**What this task involves:**
In the listing below, how many lines hold the string "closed"? Reply with the number and nothing else.

****

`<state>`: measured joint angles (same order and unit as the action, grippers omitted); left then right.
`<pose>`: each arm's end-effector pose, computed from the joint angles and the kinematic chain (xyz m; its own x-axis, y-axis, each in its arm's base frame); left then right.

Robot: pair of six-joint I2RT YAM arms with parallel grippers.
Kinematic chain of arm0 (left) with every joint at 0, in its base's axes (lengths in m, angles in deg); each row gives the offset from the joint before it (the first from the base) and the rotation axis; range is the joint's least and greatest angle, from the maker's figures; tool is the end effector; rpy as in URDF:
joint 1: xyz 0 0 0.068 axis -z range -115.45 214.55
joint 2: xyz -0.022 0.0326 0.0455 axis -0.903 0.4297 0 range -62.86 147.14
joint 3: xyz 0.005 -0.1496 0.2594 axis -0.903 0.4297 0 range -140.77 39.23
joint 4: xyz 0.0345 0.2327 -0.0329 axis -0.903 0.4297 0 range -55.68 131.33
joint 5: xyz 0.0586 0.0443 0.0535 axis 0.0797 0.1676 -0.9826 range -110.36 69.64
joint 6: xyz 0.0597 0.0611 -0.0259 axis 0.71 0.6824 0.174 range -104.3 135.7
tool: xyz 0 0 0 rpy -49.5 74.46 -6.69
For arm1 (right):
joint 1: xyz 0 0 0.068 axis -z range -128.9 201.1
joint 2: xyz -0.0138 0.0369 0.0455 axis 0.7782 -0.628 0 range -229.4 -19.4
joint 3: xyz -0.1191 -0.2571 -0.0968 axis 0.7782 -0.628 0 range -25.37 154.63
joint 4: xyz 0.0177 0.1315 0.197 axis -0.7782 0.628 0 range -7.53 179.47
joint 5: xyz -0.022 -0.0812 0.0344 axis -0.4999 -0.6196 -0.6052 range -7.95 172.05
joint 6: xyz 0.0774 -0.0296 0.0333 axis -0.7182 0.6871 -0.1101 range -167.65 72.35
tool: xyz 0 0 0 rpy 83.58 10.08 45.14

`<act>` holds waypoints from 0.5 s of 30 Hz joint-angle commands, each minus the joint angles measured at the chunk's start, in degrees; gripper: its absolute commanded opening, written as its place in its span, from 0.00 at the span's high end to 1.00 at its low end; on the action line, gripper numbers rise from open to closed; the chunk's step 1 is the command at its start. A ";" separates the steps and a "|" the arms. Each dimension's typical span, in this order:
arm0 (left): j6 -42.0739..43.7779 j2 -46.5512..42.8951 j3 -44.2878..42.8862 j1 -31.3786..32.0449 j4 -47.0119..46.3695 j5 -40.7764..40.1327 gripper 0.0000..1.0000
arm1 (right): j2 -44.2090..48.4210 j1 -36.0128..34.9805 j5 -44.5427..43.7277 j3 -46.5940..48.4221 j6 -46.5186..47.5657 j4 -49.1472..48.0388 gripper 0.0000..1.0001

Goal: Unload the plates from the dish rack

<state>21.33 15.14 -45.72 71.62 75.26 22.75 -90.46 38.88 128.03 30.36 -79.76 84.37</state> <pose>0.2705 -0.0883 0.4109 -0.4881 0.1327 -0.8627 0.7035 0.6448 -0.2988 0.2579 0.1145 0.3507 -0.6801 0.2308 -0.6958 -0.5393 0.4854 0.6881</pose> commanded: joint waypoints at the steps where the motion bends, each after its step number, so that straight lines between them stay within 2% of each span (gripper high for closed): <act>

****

**Response:**
2